### MATERIAL SUPPLIED
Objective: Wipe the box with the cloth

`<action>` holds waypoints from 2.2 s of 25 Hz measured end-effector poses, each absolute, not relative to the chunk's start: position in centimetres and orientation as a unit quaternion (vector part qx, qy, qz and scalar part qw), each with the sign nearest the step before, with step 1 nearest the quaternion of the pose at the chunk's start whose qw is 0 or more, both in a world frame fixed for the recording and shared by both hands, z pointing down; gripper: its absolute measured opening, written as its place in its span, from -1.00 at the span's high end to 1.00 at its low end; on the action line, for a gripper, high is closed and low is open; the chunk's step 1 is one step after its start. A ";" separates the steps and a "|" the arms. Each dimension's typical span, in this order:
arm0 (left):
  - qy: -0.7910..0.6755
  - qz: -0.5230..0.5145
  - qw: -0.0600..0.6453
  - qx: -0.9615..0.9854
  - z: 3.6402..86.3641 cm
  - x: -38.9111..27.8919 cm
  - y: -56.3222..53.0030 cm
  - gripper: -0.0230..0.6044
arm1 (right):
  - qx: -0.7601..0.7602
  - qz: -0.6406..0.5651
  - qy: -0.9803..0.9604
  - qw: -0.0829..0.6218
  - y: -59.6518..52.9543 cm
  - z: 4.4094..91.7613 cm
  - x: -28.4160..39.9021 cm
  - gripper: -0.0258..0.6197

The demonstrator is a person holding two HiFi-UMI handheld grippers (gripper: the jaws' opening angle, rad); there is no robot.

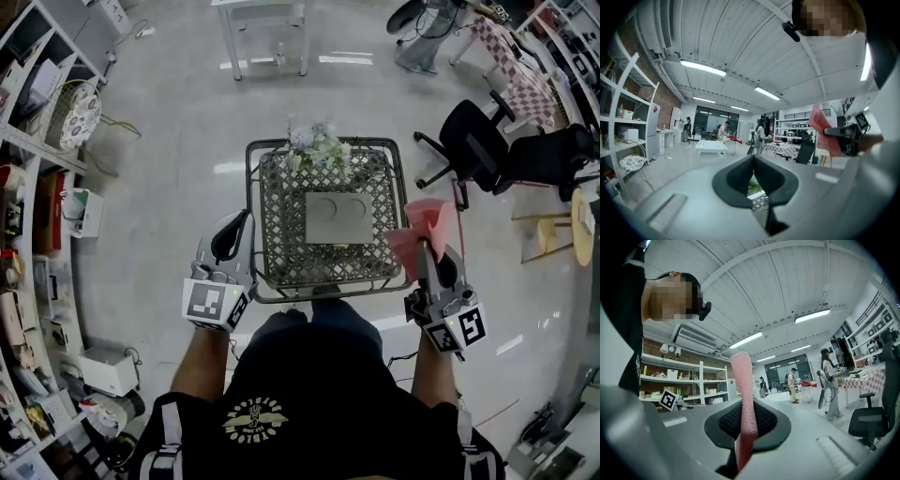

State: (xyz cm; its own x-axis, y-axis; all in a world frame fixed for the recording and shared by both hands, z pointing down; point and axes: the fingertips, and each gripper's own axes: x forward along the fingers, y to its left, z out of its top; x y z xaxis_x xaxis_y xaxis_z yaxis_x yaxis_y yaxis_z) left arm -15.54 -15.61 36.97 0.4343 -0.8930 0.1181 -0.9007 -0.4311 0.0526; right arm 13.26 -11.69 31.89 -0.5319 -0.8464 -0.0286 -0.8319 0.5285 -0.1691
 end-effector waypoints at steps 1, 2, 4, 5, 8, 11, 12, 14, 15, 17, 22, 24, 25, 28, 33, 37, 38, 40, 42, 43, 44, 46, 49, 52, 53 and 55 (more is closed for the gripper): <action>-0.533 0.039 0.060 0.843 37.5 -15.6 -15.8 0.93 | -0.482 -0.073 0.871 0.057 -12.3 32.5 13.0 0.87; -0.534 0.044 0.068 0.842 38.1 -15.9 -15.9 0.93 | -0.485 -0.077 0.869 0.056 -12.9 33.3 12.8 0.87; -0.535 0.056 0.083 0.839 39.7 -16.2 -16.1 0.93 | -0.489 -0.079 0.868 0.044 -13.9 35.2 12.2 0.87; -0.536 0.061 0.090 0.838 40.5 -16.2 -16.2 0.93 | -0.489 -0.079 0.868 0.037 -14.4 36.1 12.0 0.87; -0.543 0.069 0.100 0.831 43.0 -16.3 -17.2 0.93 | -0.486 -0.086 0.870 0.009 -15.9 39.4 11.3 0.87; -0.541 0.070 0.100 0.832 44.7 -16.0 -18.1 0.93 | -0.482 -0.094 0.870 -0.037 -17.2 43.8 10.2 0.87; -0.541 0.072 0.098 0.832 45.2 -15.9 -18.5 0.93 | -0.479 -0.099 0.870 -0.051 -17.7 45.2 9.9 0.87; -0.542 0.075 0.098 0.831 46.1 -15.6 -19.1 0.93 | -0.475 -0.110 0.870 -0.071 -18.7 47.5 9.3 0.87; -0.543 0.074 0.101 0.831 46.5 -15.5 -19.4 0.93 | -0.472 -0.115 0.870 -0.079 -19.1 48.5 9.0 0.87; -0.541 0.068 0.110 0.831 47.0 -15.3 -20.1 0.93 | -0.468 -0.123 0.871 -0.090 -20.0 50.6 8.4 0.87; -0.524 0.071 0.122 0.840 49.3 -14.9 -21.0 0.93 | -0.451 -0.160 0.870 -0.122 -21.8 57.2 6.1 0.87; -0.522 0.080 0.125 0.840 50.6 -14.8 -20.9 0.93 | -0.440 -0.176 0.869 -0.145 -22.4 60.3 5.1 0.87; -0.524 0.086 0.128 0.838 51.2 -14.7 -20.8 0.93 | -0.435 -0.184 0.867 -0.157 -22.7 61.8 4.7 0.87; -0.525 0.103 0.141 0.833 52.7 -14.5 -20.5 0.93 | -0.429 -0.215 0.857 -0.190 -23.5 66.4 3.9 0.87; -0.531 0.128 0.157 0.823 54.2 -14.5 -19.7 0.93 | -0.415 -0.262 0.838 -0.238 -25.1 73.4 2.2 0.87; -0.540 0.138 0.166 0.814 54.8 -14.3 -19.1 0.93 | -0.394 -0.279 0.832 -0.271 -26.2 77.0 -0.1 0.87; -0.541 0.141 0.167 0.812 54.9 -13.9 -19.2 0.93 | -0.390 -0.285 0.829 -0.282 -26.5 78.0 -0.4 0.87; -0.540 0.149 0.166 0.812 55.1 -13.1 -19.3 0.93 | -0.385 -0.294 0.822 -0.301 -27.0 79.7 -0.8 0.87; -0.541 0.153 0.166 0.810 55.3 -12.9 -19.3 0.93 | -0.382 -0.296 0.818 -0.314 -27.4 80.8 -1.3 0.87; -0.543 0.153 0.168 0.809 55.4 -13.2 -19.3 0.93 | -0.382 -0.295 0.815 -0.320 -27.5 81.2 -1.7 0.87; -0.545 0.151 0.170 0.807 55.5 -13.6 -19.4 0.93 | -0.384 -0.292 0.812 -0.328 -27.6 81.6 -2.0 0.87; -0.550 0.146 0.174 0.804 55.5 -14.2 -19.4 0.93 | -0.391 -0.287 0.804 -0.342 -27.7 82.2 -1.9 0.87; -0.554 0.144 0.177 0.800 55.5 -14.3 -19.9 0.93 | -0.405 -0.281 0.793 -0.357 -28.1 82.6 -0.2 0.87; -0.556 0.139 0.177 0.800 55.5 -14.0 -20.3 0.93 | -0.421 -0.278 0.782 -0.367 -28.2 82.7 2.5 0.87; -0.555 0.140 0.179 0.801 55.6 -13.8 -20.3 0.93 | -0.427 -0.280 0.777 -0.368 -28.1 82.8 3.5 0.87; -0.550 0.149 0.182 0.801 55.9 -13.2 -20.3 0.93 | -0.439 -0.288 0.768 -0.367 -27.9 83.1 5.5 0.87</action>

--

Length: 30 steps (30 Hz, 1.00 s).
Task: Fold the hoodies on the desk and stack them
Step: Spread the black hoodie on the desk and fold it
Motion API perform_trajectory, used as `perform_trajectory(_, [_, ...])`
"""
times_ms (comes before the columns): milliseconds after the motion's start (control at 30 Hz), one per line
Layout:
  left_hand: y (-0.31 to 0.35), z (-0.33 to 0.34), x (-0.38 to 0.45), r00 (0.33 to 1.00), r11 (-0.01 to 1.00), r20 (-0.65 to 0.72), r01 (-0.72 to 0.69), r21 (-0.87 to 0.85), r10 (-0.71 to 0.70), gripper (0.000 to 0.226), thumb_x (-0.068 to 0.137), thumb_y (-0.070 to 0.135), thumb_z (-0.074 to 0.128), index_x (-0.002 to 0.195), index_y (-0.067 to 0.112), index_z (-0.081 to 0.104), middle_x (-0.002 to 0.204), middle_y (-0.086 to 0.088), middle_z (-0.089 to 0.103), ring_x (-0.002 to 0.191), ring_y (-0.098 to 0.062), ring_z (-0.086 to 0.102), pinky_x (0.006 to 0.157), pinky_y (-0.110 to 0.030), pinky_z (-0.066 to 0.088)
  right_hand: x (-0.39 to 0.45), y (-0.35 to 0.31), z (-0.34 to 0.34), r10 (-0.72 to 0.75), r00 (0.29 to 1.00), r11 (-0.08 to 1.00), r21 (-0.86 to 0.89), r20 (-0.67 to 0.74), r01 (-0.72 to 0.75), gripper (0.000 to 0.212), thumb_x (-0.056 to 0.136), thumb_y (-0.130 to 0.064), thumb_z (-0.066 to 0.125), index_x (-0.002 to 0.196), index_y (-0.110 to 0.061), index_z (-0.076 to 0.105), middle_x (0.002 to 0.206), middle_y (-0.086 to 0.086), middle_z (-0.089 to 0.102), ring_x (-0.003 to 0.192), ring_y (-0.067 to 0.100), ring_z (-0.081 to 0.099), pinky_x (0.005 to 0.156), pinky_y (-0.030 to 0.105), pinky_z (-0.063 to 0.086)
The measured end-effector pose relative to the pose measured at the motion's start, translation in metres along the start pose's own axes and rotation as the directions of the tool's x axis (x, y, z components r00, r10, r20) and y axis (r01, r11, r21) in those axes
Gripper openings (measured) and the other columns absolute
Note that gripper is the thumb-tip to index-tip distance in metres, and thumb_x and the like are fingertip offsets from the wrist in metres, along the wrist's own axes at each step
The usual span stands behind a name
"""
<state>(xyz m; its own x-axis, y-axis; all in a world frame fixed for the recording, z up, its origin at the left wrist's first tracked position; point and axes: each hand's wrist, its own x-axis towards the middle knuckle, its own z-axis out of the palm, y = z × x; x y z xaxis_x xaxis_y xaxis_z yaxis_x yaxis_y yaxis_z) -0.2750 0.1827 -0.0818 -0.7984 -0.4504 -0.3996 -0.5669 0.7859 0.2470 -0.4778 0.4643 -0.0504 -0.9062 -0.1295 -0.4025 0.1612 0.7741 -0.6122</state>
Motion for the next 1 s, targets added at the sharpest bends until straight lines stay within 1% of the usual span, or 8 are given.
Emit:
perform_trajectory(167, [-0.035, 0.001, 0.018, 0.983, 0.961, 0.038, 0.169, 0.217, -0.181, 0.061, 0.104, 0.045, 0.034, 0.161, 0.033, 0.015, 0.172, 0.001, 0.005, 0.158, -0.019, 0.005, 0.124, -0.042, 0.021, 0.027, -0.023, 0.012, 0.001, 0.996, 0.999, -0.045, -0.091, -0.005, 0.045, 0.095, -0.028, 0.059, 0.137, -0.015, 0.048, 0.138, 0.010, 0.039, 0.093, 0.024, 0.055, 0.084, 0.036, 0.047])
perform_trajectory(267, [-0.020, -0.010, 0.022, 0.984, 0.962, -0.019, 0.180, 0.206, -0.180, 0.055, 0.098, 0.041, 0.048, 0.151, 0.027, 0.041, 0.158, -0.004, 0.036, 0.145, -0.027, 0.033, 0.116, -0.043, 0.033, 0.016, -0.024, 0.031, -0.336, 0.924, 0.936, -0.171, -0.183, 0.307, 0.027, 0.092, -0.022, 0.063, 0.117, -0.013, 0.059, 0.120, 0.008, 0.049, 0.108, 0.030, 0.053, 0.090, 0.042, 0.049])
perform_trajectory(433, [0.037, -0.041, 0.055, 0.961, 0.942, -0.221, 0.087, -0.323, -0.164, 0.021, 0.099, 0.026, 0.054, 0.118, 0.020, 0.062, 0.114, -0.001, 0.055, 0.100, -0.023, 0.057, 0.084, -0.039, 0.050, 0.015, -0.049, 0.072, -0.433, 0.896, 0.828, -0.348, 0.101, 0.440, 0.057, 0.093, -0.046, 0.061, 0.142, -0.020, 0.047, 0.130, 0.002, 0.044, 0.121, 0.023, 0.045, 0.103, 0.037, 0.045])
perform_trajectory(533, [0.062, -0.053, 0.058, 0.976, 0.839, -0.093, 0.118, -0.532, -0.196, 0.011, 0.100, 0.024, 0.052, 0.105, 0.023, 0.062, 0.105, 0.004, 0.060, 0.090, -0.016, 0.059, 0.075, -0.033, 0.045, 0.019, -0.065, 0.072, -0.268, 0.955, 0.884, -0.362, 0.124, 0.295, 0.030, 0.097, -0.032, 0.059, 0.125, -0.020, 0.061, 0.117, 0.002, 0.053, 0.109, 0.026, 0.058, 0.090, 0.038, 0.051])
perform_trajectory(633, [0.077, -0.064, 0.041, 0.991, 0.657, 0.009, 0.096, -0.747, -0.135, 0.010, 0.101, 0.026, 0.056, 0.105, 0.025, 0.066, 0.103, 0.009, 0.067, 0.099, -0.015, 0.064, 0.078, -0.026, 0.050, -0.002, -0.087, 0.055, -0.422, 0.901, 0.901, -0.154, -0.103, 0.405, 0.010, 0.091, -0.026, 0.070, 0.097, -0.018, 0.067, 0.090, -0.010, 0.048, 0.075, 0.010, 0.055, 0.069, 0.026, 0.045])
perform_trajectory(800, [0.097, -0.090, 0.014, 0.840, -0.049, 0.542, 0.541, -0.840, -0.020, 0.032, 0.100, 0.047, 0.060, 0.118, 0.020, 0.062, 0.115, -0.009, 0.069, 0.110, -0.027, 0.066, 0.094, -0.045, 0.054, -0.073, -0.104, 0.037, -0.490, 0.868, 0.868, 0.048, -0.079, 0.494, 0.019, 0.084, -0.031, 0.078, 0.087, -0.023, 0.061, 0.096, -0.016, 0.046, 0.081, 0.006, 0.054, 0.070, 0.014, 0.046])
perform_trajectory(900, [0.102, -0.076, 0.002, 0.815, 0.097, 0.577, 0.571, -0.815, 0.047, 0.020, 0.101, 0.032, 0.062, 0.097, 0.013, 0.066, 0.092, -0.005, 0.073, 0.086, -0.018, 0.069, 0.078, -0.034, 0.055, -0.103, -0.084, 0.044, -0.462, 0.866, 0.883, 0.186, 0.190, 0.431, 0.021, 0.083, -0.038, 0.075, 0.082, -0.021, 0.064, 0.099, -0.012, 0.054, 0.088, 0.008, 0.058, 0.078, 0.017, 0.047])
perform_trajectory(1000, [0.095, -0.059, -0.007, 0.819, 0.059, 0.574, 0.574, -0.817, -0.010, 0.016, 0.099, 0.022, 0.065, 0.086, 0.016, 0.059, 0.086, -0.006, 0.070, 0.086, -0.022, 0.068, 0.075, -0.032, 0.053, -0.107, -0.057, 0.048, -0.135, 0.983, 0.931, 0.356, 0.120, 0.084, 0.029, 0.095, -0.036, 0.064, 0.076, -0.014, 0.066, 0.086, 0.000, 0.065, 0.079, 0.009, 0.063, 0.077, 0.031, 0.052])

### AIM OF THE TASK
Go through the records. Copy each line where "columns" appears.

### TASK OUTPUT
times_ms (comes before the columns): milliseconds after the motion's start (control at 30 Hz), one per line
Gripper openings (measured) and the other columns absolute

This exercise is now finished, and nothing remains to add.